Foto do blog: Mario Lamoglia

segunda-feira, 26 de abril de 2010

Dos tantos outros em mim

É do corpo que me escapolem as palavras. Fugidias, escorregam dele inteiro - cada poro estrapolando os sussurros incontidos de ser outro, dentro. Nesse momento uno, sou o que não sou; esgotada em meio a milhões de tantos outros sentires de tanta gente que me povoa, dentro de um peito aparentemente inóspito - oásis e reflexo caleidoscópico. Não escolho a dedo as noites insones em que me esvoaçam das falanges curtas os desejos que não desejo. Menos ainda os dias cheios em que me rodopiam ensandecidos os seres tantos que me habitam. São eles, donos de si - tão, tão além de mim - que me tomam inteira e me ultrapassam léguas; demasiadas lonjuras que tateio cega.

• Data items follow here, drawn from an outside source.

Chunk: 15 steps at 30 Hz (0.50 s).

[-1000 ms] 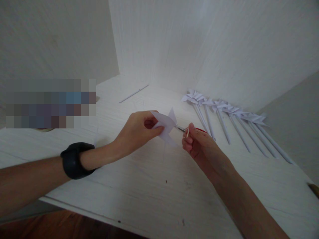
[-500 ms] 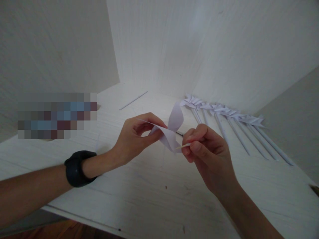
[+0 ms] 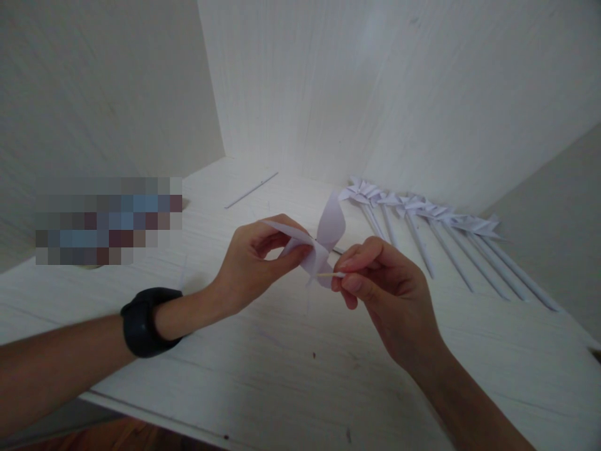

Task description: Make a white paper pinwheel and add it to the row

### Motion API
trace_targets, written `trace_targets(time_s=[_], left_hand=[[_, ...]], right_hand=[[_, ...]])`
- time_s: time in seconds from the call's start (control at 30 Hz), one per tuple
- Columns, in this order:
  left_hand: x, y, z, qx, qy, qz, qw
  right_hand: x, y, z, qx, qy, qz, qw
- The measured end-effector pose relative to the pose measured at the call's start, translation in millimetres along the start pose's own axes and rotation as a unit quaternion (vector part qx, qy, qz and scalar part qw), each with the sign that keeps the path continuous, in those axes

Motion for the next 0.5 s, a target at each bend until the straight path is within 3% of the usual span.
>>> trace_targets(time_s=[0.13, 0.3, 0.5], left_hand=[[-4.0, 0.2, 1.0, 0.026, 0.015, -0.007, 1.000], [-12.6, -0.1, -1.0, 0.045, -0.038, -0.012, 0.998], [-22.4, -1.1, -2.2, 0.002, -0.122, -0.068, 0.990]], right_hand=[[1.4, -1.2, -1.8, 0.007, 0.018, -0.010, 1.000], [3.6, -1.7, -4.2, 0.036, 0.047, -0.025, 0.998], [6.4, -3.2, -6.2, 0.023, 0.103, -0.035, 0.994]])
Point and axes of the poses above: each hand's wrist, its own y-axis away from the middle knuckle, its own z-axis out of the palm, x = y × z, the point moved 2 cm from there along -y, towards the middle knuckle, and after that the axes turned 2 degrees about y, right-handed, at the moved point
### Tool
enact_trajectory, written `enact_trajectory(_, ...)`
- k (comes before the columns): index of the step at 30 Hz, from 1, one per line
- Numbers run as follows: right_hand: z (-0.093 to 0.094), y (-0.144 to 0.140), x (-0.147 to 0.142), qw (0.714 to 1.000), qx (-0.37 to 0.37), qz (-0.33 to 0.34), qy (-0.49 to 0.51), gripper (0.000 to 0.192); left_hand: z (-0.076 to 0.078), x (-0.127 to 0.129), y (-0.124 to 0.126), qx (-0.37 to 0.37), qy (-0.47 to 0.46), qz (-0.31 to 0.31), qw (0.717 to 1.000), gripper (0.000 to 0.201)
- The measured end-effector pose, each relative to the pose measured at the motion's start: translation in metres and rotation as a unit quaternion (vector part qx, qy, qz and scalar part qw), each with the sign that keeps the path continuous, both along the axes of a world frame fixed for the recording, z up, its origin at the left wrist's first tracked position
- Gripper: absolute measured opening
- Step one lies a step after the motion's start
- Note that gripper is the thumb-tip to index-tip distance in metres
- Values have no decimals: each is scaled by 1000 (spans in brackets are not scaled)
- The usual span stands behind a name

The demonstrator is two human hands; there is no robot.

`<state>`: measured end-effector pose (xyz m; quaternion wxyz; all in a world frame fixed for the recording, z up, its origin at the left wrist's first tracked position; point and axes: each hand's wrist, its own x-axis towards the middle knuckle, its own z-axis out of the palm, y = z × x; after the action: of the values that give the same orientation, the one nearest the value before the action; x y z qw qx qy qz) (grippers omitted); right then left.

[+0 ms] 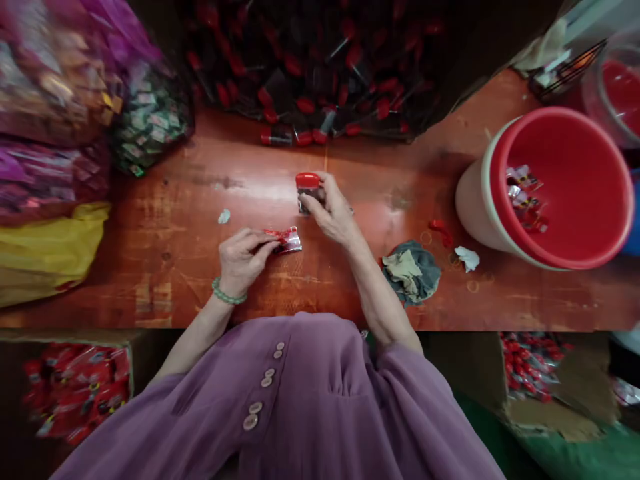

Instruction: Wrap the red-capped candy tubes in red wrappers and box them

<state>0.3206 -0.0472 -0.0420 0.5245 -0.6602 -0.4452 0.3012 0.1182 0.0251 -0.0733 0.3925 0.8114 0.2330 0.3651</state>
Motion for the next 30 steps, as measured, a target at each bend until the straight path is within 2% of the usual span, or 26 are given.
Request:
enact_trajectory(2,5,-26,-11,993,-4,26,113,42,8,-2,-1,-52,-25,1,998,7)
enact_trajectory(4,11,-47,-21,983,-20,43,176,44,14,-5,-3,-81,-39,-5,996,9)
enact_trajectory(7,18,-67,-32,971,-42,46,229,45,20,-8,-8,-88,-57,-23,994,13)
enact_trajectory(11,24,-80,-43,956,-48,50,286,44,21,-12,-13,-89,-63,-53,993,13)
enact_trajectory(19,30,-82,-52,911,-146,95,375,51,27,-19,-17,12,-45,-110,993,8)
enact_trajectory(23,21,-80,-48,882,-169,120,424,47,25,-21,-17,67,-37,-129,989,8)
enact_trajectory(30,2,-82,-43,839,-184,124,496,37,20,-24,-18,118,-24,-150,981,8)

Me escancaram despudorados seus próprios mundos, distantes, alienantes, matérias em si mesmos - alheios. E eu escrevo. Não soluço odes de dor. Me riacham as meretrizes gotas janelas abaixo e umedecem o rascunho em que tecem a si mesmas - sem qualquer mínima interferência minha. Meu peito cala e se anula - desnudo receptáculo adunco de poréns de outrem. Nessa hora estanque, não sou. Sou além. É a vida que pulsa dos cheiros dos corpos que me moram inescrupulosos, sem quitar o aluguel mensal. Inquilinos mal educados que não pedem licença e ainda abusam da hospedagem - esses tantos personagens - sem um único e reles agradecimento sequer. Sentimentos que desconheço e que ainda assim me entopem e vazam - sem a dignidade íntegra dos que são em si - e ainda me arrancam a cada verbo dos meus próprios braços. Tão frágeis braços que mal me acolhem os cacos.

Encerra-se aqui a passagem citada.